Les prix du pétrole ont flambé ce lundi matin, dépassant brièvement 80 dollars le baril, en raison notamment des perturbations sur l’offre mondiale de brut. La guerre qui a éclaté au Moyen-Orient laisse planer la menace d’une hausse des coûts à la pompe pour les Français.
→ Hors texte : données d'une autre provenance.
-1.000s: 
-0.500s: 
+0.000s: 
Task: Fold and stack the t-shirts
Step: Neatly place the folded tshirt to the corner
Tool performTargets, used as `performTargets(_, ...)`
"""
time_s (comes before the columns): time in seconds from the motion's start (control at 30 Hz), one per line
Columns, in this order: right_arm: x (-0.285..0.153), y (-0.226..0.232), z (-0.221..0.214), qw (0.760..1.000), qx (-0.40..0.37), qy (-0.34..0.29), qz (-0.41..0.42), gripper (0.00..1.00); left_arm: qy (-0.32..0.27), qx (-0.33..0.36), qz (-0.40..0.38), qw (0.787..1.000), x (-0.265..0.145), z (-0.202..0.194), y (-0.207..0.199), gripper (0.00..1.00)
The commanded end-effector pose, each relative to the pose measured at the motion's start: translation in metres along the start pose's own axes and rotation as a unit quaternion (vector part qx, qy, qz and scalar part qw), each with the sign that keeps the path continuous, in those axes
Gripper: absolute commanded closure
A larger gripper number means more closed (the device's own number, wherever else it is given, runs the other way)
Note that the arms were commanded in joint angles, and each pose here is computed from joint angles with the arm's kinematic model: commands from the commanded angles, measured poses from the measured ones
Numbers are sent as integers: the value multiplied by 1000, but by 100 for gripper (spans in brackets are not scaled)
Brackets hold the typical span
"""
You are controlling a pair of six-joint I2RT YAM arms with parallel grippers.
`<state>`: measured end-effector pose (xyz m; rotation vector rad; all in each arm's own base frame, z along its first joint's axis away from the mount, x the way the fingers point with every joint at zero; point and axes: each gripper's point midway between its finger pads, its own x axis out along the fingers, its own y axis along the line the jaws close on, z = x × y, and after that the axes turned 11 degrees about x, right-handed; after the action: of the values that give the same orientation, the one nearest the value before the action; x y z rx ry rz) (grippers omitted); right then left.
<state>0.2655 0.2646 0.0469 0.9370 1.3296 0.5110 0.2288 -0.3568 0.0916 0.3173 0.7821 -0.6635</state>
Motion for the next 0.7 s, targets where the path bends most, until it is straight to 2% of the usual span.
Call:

Le passage du détroit d’Ormuz paralysé
L’Iran a été la cible d’attaques américaines et israéliennes. Le barrage du détroit d’Ormuz qui relie le Golfe à l’océan Indien, principale voie de navigation connectant les pays pétroliers du Moyen-Orient au reste du monde, est « de facto fermé », ont affirmé samedi dernier les Gardiens de la Révolution, cités par des médias iraniens. Près de 20 % de la production mondiale de pétrole transite par ce passage hautement stratégique.
Environ 20 millions de barils de brut y circulaient quotidiennement en 2024, selon l’Agence américaine d’information sur l’énergie (EIA). Le détroit est particulièrement vulnérable en raison de sa faible largeur (50 kilomètres environ), et de sa profondeur, qui n’excède pas 60 mètres. La perte de millions de barils d’offre de pétrole brut par jour pourrait provoquer une flambée des prix du baril et, par conséquent, des carburants à la pompe.
Quelle hausse ?
Les analystes prévoient une augmentation significative du prix du baril, qui pourrait atteindre 100 à 120 dollars en cas de guerre prolongée et d’embrasement régional. Avant le conflit, le baril de Brent s’échangeait autour de 72 dollars. À partir de 100 dollars le baril, il faut s’attendre à une hausse entre 15 et 20 centimes par litre de carburant. Si le baril dépasse 120 dollars, l’augmentation pourrait alors atteindre 30 à 40 centimes par litre, voire plus.
L’Arabie saoudite, la Russie et six autres membres de l’Opep+ ont décidé d’augmenter dimanche dernier leurs quotas de production de pétrole de 206 000 barils par jour en d’avril. Mais celle-ci pourrait s’avérer insuffisante si le conflit s’amplifie ou si les infrastructures pétrolières sont ciblées.